Prof. Grigas Receives NSF CRII Award To Improve Machine Learning Methods
IEOR professor Paul Grigas was recently awarded the National Science Foundation’s Computer and Information Science and Engineering (CISE) Research Initiation Initiative (CRII) grant in the amount of $175,000 to investigate large-scale optimization methods and develop algorithms to improve scalability and accuracy with large datasets. Grigas will work with graduate students on the research, and the results will be integrated into the curriculum of the IEOR undergraduate machine learning and graduate-level optimization and statistical learning courses.
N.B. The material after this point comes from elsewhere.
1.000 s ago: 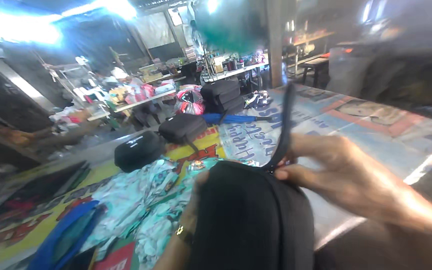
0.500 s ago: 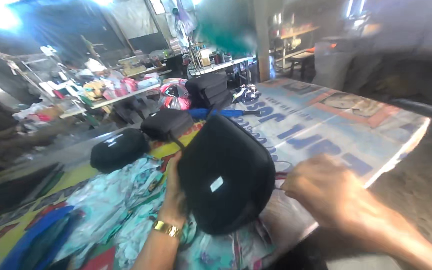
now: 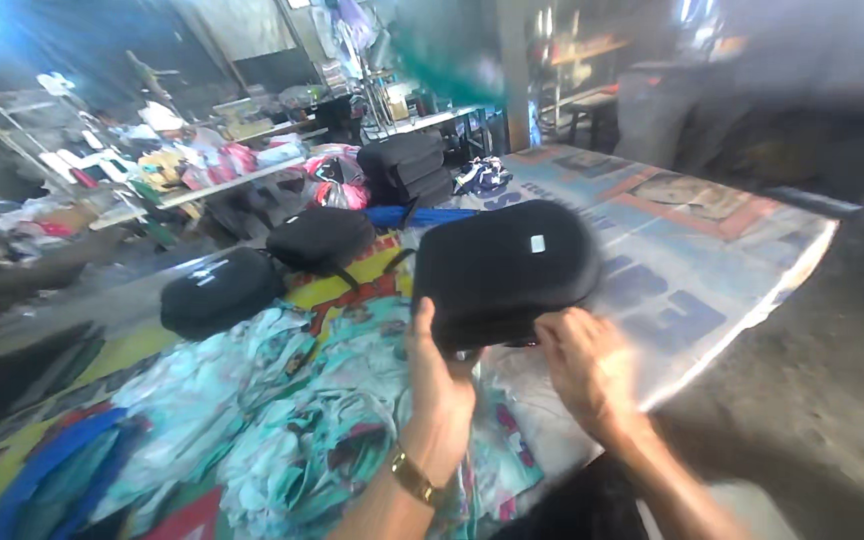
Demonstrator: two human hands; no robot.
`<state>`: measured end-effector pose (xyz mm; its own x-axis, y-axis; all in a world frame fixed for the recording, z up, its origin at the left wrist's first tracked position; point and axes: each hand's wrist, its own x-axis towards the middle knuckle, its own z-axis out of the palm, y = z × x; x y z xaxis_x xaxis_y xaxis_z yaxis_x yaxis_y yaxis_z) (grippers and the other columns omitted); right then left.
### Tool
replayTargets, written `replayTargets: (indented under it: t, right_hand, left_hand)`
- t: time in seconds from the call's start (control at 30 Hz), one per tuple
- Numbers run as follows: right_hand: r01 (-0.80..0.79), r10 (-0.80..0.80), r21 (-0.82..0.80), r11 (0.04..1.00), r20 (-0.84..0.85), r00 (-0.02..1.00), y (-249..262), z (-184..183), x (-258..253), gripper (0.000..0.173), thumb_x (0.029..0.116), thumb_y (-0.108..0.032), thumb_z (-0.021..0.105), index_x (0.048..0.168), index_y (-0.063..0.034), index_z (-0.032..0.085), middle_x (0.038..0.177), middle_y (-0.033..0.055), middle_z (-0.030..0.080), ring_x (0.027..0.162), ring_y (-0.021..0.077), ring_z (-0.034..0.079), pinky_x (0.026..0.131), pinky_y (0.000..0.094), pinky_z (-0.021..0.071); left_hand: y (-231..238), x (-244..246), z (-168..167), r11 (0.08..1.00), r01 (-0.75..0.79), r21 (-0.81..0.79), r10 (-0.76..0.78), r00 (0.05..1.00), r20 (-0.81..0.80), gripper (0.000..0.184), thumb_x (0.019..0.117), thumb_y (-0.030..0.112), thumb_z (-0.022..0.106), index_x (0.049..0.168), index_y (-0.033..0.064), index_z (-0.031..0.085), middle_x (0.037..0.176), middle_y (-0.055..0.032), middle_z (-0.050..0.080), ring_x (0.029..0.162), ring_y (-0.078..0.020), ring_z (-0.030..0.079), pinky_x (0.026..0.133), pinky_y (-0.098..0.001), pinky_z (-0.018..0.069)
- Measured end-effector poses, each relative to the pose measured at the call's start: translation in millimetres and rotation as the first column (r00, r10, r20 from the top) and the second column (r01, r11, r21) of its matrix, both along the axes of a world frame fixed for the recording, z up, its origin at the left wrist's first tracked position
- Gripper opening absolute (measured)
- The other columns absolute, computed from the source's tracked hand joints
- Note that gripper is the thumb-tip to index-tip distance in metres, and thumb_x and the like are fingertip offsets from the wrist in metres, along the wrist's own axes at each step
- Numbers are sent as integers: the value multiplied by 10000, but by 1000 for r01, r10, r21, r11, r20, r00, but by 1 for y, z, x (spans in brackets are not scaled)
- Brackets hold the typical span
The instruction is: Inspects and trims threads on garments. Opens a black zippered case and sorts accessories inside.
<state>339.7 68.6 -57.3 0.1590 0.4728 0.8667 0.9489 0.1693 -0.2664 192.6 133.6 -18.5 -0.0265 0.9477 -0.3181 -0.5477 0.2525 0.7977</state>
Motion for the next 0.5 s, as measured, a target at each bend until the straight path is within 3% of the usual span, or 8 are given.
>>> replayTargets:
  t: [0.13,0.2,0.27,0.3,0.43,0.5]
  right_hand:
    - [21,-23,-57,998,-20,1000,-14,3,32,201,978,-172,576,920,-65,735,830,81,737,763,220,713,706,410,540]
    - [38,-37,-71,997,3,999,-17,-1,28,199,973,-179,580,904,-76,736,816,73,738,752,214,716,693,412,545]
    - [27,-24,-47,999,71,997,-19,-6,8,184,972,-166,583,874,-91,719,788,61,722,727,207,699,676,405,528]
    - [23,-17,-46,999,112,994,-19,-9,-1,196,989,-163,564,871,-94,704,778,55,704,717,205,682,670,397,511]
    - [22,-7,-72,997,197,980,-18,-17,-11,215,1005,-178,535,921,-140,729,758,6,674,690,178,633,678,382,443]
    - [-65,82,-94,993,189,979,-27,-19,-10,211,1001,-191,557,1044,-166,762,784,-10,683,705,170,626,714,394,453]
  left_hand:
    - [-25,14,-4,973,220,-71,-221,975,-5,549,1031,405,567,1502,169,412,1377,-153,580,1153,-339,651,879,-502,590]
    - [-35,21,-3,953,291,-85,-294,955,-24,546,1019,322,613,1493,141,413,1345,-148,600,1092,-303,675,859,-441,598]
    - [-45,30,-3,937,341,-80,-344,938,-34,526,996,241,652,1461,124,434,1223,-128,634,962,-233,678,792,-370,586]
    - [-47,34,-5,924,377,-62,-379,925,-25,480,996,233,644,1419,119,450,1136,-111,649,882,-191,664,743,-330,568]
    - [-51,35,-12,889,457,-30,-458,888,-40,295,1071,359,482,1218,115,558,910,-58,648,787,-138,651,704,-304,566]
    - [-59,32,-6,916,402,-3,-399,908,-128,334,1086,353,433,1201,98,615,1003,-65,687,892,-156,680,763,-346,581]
Award info here and abstract below:
Large-scale optimization methods have been paramount to the successes of recent applications of machine learning and data analysis in a wide variety of domains. At the same time, certain structural properties of statistical models, such as sparsity or low-rank structure, have proven to be crucial for obtaining meaningful and accurate results in high dimensions. In addition to being highly scalable to large datasets, some optimization algorithms have the desirable property that they directly promote the aforementioned valuable structural properties of models. This project involves developing, analyzing, and implementing novel optimization algorithms that have such beneficial structure-exploiting and also memory-efficiency properties. This project directly involves the mentoring of graduate students, as well as integration of research results into an undergraduate level machine learning course and a graduate level course in optimization and statistical learning.
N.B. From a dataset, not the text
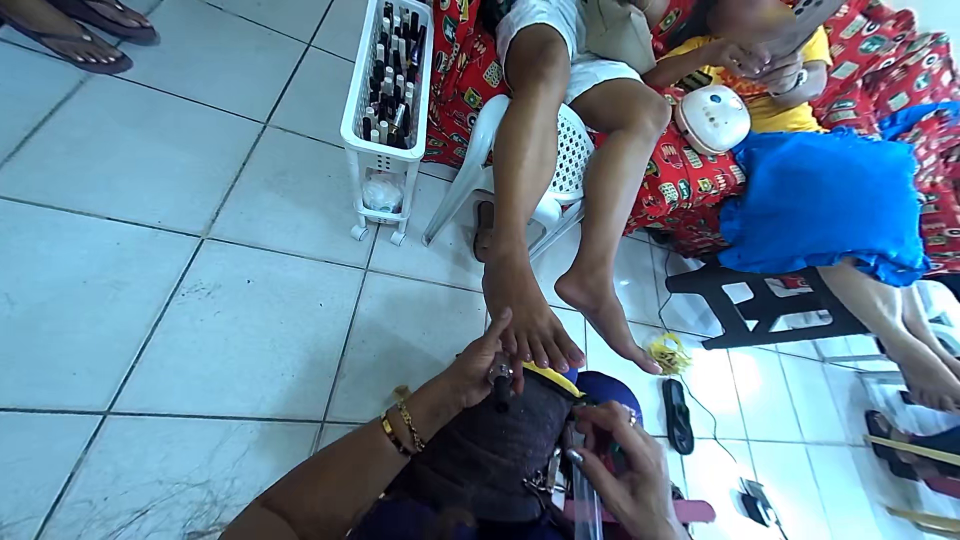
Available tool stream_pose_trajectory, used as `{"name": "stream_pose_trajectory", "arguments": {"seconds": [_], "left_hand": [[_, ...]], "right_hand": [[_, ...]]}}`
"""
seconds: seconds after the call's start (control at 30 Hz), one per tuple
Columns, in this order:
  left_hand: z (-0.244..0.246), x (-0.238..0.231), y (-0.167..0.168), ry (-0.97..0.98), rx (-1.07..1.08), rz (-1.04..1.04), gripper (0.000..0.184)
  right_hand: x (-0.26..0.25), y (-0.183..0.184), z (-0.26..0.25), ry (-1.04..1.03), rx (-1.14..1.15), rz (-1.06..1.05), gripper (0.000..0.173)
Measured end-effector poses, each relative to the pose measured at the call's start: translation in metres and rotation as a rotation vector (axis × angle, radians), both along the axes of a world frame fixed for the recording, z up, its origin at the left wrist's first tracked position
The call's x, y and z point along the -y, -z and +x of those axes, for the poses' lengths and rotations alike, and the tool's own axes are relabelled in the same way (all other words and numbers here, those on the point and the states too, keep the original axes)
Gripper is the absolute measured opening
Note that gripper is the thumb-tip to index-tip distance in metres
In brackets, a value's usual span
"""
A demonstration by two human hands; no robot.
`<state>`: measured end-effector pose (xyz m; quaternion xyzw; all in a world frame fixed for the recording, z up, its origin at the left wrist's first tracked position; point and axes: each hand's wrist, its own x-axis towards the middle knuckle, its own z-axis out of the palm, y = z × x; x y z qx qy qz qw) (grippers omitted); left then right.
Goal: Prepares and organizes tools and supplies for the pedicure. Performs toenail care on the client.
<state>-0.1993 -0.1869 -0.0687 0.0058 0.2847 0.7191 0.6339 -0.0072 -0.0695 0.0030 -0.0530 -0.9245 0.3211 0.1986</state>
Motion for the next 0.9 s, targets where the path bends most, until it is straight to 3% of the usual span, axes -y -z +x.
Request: {"name": "stream_pose_trajectory", "arguments": {"seconds": [0.23,0.43,0.67,0.9], "left_hand": [[0.007,-0.031,-0.006,0.051,-0.089,0.087,0.027],[0.019,-0.042,-0.015,-0.051,-0.105,0.045,0.004],[0.023,-0.039,-0.010,-0.140,-0.165,0.076,0.003],[0.022,-0.039,-0.006,-0.155,-0.168,0.101,0.005]], "right_hand": [[0.012,0.015,-0.005,0.080,-0.025,0.069,0.051],[0.021,0.026,-0.024,0.226,-0.089,0.281,0.025],[0.022,0.032,-0.030,0.238,-0.129,0.314,0.016],[0.018,0.036,-0.031,0.188,-0.162,0.194,0.014]]}}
The foundation for this project is the Frank-Wolfe Method, a particular structure-exploiting first-order gradient optimization algorithm, and the related methodology of in-face directions. In-face directions automatically promote well-structured near-optimal solutions and have encouraging memory-efficiency properties. This research will investigate conditions whereby methods with in-face directions, as applied to convex relaxations of matrix completion and more general atomic norm regularization problems, are guaranteed to have a low memory footprint. Furthermore, this project will extend the reach of methods that incorporate in-face directions to new problem classes, including non-smooth objective functions, non-convex objective functions, and stochastic gradient estimates. The proposed optimization framework and in-face methodology applies very generally, and has potential for broader impact in several areas, including recommender systems, bioinformatics, customer segmentation, sentiment analysis, and medical imaging.
The NSF CISE CRII program supports independent research for faculty starting in their first academic position.